In a study released Thursday in Scientific Reports a team from Denmark reveal that, for better or worse, the body’s sperm making machinery knows how to recognize cannabinoids, the active chemicals in marijuana.

It turns out that there are far more signs of the endocannabinoid system in testicles and sperm cells than previously thought. Endocannabinoids are a network of neurotransmitters that are naturally manufactured by the body, but they bear a similarity to cannabinoids, the chemicals that occur naturally in cannabis, which are sometimes called exogenous cannabinoids by scientists. Both the endocannabinoids we make ourselves (called endogenous cannabinoids) and exogenous cannabinoids bind to cannabinoid receptors throughout the body.

In this study, after analyzing testicular tissue samples of the 15 men, the researchers found there are plenty of endocannabinoid receptors and endocannabinoids in the testicles and sperm cells too.

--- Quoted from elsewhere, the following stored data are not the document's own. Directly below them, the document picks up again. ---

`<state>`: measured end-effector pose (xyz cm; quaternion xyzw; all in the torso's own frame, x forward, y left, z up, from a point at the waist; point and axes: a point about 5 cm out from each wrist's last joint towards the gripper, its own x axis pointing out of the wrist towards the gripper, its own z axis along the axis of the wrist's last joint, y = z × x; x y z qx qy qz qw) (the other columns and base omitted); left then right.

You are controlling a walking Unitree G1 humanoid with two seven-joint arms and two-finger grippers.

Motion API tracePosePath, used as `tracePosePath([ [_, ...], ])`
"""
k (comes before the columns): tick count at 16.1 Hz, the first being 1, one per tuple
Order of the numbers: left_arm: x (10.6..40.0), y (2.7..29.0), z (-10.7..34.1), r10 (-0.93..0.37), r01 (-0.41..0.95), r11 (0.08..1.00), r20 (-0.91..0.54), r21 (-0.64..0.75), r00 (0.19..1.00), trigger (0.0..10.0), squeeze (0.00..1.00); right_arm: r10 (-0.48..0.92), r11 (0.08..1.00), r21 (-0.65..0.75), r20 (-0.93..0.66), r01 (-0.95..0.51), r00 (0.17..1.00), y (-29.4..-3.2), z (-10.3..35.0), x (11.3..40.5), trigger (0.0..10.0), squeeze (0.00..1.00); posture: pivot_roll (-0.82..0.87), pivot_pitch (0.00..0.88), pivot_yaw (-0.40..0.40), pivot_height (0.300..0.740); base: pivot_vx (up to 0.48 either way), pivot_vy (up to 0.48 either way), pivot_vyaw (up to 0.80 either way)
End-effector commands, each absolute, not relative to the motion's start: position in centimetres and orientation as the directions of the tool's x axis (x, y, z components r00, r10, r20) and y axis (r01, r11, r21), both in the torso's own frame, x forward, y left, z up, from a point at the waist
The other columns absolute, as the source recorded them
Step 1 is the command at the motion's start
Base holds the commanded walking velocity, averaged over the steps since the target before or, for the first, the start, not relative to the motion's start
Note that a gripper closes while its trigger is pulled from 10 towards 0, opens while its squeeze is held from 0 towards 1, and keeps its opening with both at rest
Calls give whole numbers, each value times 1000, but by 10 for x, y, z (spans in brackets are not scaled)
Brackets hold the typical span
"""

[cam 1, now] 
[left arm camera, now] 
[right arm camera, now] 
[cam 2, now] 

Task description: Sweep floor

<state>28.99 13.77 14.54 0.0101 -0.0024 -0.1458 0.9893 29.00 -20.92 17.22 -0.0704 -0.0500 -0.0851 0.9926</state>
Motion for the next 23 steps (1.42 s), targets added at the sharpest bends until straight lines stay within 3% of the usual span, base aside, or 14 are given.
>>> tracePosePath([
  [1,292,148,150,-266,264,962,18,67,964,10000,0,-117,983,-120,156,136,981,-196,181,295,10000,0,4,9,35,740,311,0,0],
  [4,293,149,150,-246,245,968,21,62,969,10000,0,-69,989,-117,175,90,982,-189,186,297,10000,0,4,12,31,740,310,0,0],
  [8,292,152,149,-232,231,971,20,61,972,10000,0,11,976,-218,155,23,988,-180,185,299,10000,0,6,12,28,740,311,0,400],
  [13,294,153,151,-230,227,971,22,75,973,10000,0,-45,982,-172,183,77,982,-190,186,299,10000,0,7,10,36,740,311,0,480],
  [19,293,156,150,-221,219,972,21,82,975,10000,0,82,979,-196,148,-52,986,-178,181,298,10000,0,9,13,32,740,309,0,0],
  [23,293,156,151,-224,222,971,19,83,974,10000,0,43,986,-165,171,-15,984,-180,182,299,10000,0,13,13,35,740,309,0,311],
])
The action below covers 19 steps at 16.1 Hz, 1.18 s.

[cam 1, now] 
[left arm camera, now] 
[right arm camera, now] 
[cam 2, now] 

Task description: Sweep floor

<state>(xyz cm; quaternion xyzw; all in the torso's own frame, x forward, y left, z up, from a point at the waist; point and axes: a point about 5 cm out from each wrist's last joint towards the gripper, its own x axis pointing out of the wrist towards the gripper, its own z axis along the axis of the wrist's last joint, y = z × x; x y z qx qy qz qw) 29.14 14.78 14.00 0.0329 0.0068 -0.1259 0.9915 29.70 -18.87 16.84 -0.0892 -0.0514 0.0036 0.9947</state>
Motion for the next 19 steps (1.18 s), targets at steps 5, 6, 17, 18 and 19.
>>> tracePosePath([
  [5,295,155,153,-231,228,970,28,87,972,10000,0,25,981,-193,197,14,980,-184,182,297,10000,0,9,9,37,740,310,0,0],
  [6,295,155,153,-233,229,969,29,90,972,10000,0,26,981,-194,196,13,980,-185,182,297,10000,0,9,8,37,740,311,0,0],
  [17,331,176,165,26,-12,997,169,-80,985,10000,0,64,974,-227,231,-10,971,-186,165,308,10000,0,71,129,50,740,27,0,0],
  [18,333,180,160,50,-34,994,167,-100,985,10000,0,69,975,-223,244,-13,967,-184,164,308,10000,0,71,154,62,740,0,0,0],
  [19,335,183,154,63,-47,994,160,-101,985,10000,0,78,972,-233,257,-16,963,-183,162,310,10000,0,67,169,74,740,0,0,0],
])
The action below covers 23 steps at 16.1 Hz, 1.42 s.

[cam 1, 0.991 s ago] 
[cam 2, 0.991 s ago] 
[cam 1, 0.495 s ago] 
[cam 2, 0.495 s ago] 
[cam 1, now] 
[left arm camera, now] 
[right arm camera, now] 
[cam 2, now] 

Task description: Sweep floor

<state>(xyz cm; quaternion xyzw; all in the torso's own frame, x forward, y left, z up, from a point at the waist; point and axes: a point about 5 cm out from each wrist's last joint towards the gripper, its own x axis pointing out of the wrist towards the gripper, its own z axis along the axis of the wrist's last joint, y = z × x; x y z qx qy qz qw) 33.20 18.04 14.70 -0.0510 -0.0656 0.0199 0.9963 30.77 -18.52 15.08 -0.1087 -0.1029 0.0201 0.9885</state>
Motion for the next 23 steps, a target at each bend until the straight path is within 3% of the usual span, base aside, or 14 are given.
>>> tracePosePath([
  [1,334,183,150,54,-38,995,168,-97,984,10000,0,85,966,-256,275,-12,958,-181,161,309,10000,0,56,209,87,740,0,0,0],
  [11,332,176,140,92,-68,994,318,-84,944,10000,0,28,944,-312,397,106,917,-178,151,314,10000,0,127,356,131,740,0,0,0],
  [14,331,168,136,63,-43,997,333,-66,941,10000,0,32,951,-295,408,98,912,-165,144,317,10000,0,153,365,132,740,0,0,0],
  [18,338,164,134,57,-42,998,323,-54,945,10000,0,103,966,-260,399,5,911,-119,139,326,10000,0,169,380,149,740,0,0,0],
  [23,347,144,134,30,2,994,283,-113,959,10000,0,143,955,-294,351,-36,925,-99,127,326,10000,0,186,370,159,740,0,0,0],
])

That’s important because it tells us that humans sperm-production hardware is attuned to interacting with cannabinoid chemicals. So when we add exogenous cannabinoids into the mix, after say a person smokes a bowl, it could have effects on how that sperm-production machinery operates.

Those effects may have been overlooked before, says lead study author Niels Skakkebæk, Ph.D., an affiliate professor at the University of Copenhagen.

“Andrologists like me have for generations been focusing on other hormone aspects, but overlooked the possibility that endocannabinoids may participate in the normal sperm and hormone production,” he explained in a press release sent to Inverse. “I was surprised to find that endocannabinoids were so widely expressed in all cell types in the testis, both in the germ cells and the hormone-producing cells.”

marijuana, weed, cannabis, sperm

This study found that there are signs of the endocannabinoid system in both testicular tissue and germ cells, showing that the machinery that the body uses during sperm production may also be affected by cannabinoids from marijuana.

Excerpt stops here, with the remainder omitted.